**THE TASK**:
Copy the entire listing, down to the final line, exactly.

**INFORMATION SUPPLIED**:
»»

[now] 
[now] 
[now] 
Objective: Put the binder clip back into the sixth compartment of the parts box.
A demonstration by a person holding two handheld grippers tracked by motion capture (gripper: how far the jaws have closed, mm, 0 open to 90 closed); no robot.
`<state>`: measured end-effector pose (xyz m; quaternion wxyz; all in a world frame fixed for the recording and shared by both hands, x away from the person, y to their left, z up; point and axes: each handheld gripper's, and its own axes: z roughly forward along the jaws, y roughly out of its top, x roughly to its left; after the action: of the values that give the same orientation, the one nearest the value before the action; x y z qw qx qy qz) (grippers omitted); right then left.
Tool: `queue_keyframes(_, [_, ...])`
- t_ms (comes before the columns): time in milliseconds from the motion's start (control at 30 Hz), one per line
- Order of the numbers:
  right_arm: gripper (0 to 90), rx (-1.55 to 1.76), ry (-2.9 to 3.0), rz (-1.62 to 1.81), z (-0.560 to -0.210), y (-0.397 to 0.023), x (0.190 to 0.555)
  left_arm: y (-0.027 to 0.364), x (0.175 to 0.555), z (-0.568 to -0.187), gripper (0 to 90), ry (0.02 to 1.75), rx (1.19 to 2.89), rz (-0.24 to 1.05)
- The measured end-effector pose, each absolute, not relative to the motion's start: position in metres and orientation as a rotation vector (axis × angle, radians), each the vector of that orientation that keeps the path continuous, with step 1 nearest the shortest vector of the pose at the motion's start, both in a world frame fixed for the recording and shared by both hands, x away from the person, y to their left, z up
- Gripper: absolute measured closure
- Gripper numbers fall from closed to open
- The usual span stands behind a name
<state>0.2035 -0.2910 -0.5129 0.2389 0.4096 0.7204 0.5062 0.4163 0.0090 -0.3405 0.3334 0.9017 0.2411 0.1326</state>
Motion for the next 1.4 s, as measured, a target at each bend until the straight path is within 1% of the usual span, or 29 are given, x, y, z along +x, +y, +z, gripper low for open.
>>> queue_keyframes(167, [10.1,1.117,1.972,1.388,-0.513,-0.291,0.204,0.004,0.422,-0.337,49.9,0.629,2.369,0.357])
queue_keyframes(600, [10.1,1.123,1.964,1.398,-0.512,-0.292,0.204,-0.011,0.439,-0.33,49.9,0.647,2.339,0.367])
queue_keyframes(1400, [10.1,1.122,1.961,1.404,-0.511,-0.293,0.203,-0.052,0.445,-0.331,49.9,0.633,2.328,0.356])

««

**EXERCISE RESULT**:
[now] 
[now] 
[now] 
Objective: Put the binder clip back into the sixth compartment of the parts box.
A demonstration by a person holding two handheld grippers tracked by motion capture (gripper: how far the jaws have closed, mm, 0 open to 90 closed); no robot.
`<state>`: measured end-effector pose (xyz m; quaternion wxyz; all in a world frame fixed for the recording and shared by both hands, x away from the person, y to their left, z up; point and axes: each handheld gripper's, and its own axes: z roughly forward along the jaws, y roughly out of its top, x roughly to its left; after the action: of the values that give the same orientation, the one nearest the value before the action; x y z qw qx qy qz) (grippers omitted); right then left.
Tool: `queue_keyframes(_, [_, ...])`
- t_ms (comes before the columns): time in milliseconds from the motion's start (control at 30 Hz), one per line
- Order of the numbers:
  right_arm: gripper (0 to 90), rx (-1.55 to 1.76), ry (-2.9 to 3.0), rz (-1.62 to 1.81), z (-0.560 to -0.210), y (-0.397 to 0.023), x (0.190 to 0.555)
  left_arm: y (-0.027 to 0.364), x (0.175 to 0.555), z (-0.568 to -0.187), gripper (0 to 90), ry (0.02 to 1.75), rx (1.19 to 2.89), rz (-0.24 to 1.05)
- The measured end-effector pose, each absolute, not relative to the motion's start: position in metres and orientation as a rotation vector (axis × angle, radians), each the vector of that orientation that keeps the path continuous, with step 1 nearest the shortest vector of the pose at the motion's start, both in a world frame fixed for the recording and shared by both hands, x away from the person, y to their left, z up
- Gripper: absolute measured closure
- Gripper numbers fall from closed to open
- The usual span stands behind a name
<state>0.2035 -0.2910 -0.5129 0.2389 0.4096 0.7204 0.5062 0.4163 0.0090 -0.3405 0.3334 0.9017 0.2411 0.1326</state>
Motion for the next 1.4 s, as measured, a target at each bend until the straight path is within 1% of the usual span, or 29 are given, x, y, z along +x, +y, +z, gripper low for open.
>>> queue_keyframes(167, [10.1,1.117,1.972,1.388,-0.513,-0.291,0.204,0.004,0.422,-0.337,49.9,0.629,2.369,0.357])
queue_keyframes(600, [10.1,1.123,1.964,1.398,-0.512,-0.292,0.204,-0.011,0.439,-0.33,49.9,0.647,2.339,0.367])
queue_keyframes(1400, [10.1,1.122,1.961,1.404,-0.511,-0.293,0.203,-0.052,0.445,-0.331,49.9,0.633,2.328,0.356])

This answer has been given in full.